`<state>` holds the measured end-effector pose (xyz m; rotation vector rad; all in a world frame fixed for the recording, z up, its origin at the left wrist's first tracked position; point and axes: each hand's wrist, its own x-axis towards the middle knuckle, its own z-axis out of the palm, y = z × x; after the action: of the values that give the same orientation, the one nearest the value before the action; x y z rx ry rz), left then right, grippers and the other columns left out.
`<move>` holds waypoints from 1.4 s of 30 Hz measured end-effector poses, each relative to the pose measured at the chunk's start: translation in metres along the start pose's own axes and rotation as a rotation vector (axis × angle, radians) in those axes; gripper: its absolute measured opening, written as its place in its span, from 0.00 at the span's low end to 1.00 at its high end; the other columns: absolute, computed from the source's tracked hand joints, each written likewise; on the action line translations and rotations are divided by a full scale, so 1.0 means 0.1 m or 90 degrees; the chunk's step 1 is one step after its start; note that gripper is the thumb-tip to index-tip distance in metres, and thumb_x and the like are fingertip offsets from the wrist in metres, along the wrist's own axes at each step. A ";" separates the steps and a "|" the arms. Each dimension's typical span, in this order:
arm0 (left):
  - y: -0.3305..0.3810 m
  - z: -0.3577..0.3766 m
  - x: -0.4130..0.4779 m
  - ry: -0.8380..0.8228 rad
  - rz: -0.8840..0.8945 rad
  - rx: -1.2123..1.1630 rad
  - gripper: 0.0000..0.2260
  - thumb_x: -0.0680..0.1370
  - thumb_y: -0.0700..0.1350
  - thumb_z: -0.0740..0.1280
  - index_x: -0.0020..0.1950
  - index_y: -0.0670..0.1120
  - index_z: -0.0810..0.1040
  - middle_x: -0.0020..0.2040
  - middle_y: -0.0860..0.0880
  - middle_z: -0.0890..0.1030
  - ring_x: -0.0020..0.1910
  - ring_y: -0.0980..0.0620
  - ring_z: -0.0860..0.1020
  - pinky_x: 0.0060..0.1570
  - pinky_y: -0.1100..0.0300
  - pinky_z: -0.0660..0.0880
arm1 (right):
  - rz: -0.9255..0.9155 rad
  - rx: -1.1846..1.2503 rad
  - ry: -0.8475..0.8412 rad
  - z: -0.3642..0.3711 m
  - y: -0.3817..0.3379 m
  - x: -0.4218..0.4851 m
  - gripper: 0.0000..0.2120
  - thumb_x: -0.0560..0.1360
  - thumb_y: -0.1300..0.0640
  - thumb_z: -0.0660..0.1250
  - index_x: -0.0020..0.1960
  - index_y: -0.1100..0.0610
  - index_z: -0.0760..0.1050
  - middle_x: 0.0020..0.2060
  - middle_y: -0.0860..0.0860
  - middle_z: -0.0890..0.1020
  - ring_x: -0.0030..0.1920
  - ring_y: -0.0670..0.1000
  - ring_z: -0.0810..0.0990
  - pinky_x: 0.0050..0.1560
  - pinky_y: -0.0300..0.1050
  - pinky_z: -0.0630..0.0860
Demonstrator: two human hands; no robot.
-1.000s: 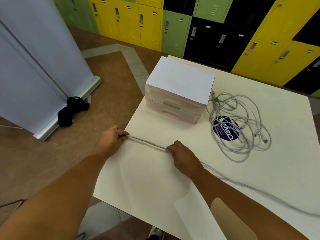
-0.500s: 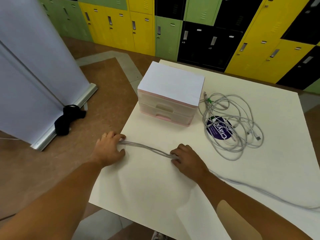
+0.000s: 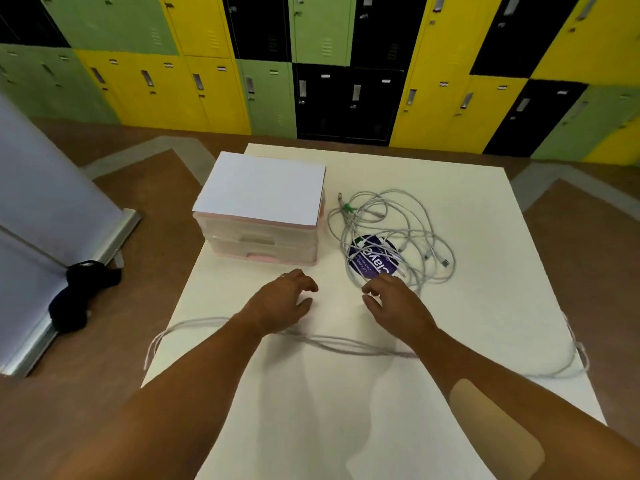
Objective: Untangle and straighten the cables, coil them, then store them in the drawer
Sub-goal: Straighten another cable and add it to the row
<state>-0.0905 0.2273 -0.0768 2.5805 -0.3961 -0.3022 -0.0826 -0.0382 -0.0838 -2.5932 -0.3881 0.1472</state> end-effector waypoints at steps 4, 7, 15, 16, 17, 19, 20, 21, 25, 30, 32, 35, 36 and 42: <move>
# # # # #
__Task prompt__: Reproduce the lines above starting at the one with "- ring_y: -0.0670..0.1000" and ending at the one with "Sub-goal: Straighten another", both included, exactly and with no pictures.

__Reply__:
  - ring_y: -0.0670..0.1000
  - ring_z: -0.0810..0.0990
  - pinky_x: 0.0050..0.1560
  - pinky_y: -0.0300..0.1050
  - pinky_z: -0.0630..0.0860
Demonstrator: two human hands; no robot.
-1.000s: 
-0.500s: 
+0.000s: 
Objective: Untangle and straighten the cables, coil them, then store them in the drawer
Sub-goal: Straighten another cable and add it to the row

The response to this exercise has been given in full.